Over Christmas, I was chatting to a relative who works in finance. Their company, a relatively small firm, had just opened applications for its summer internship in Manchester. “We had 600 applications in less than three days, for a single internship spot”, they told me. The scale was unprecedented and, most bizarrely of all, at least 200 of those candidates had applied from the same place: Texas, in the US – a hallmark of AI application en-masse.
Reports of the harms of AI in graduate recruitment are not unusual, either. According to The Times, UK entry-level jobs have reduced by 45% since the release of ChatGPT, and every day, thousands of bots are scraping websites and submitting applications indiscriminately. As my mind turned towards my own imminent graduation, I was disheartened to hear that even smaller companies aren’t safe.
It made for a less-than festive end to our conversation about graduate recruitment. “It’s a nightmare”, we agreed. But then, after a shrug, my relative added: “We might just have to go back to hiring people we know.”
I was taken aback by their candour. Nepotistic recruitment has never really gone away, especially in sectors like finance, but companies at least made an effort to pretend it had. Name-blind CV reviews and declarations of previous contacts at the company are interventions meant to level the playing field. To now return to an ‘oldboys’ recruitment method seemed like a huge step back.
But there’s a bleak kind of logic to it. You, as an employer, have no way of telling which applications are genuine human effort and which aren’t, and you don’t have the time or human resources to even read them all anyway. Your corporation, like most, doesn’t have an entire team dedicated to recruitment. It’s wasted work for you and the grads that actually did put the work in and whose applications won’t be given the attention they deserve.
So next year, instead of advertising the opportunity widely, you hire your next door neighbour’s son, who you’ve known since he was six and is a stand-up lad. Or you take on a grad from your alma mater, a rigorous university which you know produces hard-workers. With any luck, your neighbour will return the favour by offering your very capable niece an internship. And so it continues. Decades of progress in widening access reversed.
The only alternative appears to be a total embrace of AI on the other side of the hiring process. The vast quantity of AI-generated applications require the processing-power only AI can provide. Recruitment becomes reduced to chatbots applying to chatbots: dead internet theory at its finest.
And on top of that, companies specify that applicants shouldn’t use AI in their submissions, but why would they listen? AI will almost definitely be used to judge them, and given the number of job applications needed to secure a single graduate spot, students are choosing quantity over quality. Who can blame them?
Of course, there are options besides nepotism and AI armageddon. Hiring teams could specify criteria to reduce the overall number of applications and boost those from underrepresented groups: state-school educated, BAME, those with disabilities. Such “positive action” schemes have already been implemented successfully at a number of big corporations, including NatWest, The Guardian, and PwC. Though it doesn’t solve the issue for students not included within those groups, maybe it’s a start.

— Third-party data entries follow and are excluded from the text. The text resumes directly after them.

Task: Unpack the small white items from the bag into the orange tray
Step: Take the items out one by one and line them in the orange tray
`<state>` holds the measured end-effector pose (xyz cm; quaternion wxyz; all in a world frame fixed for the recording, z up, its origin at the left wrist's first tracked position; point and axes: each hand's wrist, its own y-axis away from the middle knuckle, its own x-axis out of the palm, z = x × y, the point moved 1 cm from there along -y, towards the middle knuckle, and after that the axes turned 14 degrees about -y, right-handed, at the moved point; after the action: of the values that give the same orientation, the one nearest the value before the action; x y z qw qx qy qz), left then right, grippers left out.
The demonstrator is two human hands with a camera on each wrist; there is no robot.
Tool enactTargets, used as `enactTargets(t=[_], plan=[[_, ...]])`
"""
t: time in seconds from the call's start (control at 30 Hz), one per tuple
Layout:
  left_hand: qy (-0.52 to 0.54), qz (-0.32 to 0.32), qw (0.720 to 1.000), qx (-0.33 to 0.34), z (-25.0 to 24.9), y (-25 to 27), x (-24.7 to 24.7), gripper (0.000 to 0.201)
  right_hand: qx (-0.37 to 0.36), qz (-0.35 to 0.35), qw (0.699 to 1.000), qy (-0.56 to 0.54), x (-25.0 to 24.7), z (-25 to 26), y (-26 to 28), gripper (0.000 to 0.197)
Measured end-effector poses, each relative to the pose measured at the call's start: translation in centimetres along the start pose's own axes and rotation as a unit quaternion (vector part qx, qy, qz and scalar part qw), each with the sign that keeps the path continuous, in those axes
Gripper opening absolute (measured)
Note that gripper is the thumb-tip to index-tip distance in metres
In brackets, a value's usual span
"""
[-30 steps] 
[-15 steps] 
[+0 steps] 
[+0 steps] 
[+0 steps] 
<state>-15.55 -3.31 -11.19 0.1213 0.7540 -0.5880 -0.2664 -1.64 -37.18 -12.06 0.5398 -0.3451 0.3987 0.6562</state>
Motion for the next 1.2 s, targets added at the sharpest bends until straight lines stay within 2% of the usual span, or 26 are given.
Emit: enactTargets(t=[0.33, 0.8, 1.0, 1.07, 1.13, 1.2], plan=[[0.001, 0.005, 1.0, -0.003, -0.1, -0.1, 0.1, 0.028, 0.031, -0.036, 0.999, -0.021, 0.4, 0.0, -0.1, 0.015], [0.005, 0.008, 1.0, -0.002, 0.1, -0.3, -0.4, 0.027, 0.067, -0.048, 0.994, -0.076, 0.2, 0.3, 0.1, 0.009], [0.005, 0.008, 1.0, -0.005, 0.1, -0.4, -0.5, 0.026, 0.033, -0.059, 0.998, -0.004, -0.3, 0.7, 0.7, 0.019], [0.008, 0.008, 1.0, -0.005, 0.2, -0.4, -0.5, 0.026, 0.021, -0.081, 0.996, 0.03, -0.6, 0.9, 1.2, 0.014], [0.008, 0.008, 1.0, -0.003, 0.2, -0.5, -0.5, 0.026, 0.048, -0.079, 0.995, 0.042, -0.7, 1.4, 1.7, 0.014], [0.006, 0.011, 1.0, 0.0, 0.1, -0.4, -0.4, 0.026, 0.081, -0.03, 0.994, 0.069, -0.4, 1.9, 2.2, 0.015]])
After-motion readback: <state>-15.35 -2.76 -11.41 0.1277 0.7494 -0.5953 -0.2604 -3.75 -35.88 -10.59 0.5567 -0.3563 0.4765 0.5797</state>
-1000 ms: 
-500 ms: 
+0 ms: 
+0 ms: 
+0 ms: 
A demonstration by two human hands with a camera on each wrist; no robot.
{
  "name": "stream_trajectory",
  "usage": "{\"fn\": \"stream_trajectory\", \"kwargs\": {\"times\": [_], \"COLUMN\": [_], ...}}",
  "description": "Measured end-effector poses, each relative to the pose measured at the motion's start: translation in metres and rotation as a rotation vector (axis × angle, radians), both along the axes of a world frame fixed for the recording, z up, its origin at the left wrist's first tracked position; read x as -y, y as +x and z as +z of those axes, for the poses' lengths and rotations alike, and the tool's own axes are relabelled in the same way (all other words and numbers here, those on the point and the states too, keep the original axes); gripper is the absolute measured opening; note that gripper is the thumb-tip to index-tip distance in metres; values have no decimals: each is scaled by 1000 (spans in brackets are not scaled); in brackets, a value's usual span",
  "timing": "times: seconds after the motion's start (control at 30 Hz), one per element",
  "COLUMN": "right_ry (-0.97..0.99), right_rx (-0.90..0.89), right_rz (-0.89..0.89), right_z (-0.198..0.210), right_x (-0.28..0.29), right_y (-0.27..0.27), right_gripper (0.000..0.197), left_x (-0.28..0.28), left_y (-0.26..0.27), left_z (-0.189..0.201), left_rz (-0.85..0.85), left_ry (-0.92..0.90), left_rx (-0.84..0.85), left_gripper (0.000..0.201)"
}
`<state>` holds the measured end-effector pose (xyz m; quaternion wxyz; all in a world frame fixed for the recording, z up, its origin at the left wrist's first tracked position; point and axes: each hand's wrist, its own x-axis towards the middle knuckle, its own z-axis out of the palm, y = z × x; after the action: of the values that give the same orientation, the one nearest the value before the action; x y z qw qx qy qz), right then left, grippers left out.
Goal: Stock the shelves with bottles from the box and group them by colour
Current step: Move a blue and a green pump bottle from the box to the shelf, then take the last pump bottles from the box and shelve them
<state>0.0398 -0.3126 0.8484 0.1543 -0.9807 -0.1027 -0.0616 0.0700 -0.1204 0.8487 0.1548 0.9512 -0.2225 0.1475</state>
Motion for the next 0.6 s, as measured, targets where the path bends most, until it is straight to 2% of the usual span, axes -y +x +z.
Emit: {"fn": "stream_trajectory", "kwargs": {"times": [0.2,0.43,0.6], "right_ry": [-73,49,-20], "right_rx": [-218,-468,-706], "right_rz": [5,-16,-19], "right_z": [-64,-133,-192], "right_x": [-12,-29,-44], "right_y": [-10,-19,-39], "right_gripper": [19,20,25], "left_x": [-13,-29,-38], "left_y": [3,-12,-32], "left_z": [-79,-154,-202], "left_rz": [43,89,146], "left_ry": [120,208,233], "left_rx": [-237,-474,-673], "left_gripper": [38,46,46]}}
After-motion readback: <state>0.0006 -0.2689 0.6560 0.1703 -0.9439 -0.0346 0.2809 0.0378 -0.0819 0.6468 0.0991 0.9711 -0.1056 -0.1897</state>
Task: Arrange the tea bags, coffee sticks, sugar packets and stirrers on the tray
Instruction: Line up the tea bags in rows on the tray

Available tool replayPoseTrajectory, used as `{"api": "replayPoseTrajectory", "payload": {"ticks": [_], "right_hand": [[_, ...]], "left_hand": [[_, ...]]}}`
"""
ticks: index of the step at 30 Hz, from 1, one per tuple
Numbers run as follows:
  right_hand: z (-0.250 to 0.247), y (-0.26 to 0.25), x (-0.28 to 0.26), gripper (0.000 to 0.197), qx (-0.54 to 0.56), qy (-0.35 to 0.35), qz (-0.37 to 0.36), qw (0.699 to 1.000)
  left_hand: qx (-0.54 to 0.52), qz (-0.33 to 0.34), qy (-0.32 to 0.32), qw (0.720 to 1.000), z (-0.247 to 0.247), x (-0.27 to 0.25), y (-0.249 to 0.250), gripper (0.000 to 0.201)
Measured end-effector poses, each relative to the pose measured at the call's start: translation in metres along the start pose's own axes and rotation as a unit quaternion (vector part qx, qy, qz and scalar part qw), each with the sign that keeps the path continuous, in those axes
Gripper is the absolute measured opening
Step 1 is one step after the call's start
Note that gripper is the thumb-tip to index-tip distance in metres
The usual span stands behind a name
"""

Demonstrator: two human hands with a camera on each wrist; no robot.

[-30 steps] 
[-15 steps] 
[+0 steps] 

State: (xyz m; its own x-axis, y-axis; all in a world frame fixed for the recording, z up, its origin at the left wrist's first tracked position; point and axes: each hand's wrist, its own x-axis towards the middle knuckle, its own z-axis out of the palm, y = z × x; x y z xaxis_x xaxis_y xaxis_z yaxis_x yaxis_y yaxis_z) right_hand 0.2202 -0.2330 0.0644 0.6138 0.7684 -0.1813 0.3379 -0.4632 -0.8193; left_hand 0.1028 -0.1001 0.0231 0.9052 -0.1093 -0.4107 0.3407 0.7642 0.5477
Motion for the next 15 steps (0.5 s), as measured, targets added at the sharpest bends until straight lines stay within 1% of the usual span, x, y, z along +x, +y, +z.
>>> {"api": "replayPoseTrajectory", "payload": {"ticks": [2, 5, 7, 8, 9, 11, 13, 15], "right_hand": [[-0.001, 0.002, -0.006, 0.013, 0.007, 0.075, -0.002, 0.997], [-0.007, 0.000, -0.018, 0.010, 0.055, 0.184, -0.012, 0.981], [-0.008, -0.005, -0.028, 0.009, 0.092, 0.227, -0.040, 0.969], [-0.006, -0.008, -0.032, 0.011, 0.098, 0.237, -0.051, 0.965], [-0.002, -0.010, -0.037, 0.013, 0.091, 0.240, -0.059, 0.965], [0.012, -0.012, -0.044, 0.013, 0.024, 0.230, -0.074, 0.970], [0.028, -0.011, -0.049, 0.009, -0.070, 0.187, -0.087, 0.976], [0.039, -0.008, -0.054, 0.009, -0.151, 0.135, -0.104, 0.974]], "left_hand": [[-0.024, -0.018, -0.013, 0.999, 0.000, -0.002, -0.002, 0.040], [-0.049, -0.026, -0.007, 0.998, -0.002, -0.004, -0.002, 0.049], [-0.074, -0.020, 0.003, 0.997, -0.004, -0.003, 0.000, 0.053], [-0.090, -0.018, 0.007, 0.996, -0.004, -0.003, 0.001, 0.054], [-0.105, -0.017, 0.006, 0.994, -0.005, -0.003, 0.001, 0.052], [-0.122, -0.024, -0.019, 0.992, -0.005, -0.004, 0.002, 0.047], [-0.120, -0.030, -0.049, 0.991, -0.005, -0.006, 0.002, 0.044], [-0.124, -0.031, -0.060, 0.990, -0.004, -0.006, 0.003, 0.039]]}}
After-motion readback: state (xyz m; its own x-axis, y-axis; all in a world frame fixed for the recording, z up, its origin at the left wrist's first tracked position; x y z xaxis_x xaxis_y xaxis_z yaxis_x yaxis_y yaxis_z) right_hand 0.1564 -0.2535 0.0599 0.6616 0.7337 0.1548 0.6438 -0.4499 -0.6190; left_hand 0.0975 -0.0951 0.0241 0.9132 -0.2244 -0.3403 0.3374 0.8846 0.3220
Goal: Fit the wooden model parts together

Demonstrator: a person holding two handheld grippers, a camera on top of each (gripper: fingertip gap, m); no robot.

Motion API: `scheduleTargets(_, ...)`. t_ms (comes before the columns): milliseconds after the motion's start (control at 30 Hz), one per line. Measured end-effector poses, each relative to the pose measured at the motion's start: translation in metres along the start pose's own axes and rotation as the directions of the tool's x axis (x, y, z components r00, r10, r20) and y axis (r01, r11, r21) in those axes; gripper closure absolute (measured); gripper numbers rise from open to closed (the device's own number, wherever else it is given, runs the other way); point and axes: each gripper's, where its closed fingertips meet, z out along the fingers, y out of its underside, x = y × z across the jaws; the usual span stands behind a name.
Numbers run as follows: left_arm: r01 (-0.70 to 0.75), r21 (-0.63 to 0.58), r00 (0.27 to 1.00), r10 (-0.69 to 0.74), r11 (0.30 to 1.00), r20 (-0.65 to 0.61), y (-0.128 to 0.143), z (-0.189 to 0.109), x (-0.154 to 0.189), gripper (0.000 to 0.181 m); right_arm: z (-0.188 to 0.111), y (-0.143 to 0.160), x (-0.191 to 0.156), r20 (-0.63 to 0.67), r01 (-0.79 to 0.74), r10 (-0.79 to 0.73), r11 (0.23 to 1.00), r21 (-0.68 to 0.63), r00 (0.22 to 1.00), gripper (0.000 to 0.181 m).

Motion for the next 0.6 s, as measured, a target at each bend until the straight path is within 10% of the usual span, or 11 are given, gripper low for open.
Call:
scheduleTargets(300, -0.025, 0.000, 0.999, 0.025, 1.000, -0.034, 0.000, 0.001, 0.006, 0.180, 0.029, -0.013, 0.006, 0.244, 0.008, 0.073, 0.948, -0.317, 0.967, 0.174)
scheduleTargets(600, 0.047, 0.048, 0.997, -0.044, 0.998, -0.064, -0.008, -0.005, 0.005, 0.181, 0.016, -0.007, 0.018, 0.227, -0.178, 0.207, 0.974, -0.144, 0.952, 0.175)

But do we really expect that most UK companies will make the effort? Their bottom line is their bottom line: they don’t really care about access. Grads without connections are collateral: unlucky – try again next year. I tentatively suggested the positive action policy to my relative, who seemed to just sigh hopelessly: “AI’s just wrecking the whole thing anyway.”
Which leads me to my final point, we often hear people using AI as a catch-all bad guy for the UK’s problems: “It’s all AI’s fault.” But AI itself can’t be at fault, AI doesn’t have agency: it doesn’t have consciousness (yet). For the time being, at least, humans are still behind the bots – there are people pulling the strings and making hiring policies. Just resigning to the idea that AI is taking over won’t solve anything. It’s more than depressing: it’s disempowering, and this kind of fatalism can only result in lazy policies.
In the meantime where does that leave the grads? Is the answer really just… network more? Make nepotism work for you? It’s hardly a fair or realistic conclusion. But if that is where recruitment is heading back to, there doesn’t seem to be much other choice. Oxford is privileged in the sense that its alumni networks are amongst the best in the world; many of the big societies, such as LawSoc, Oxford Women in Business, or the Union, have direct lines to some of the best in the business. I feel uneasy suggesting such a solution, especially given the barriers to entry to those societies in the first place, and the fact that Oxford students still struggle to get grad spots in spite of the promised leg up by the university brand. To say we can do absolutely nothing to help ourselves, though, feels like giving up.
But the real change can only come from employers, who must be emboldened to take meaningful action. It’s not over yet, and a real solution would benefit everyone involved. Because, lest we forget, there are still humans behind the chatbots applying to chatbots: students who just want prospects. Nepotism doesn’t provide that, aside from for the lucky few, and AI only complicates an already-crowded space.
Students want to put in the effort. We just need a fair chance – only human choices, not AI, can give that to us.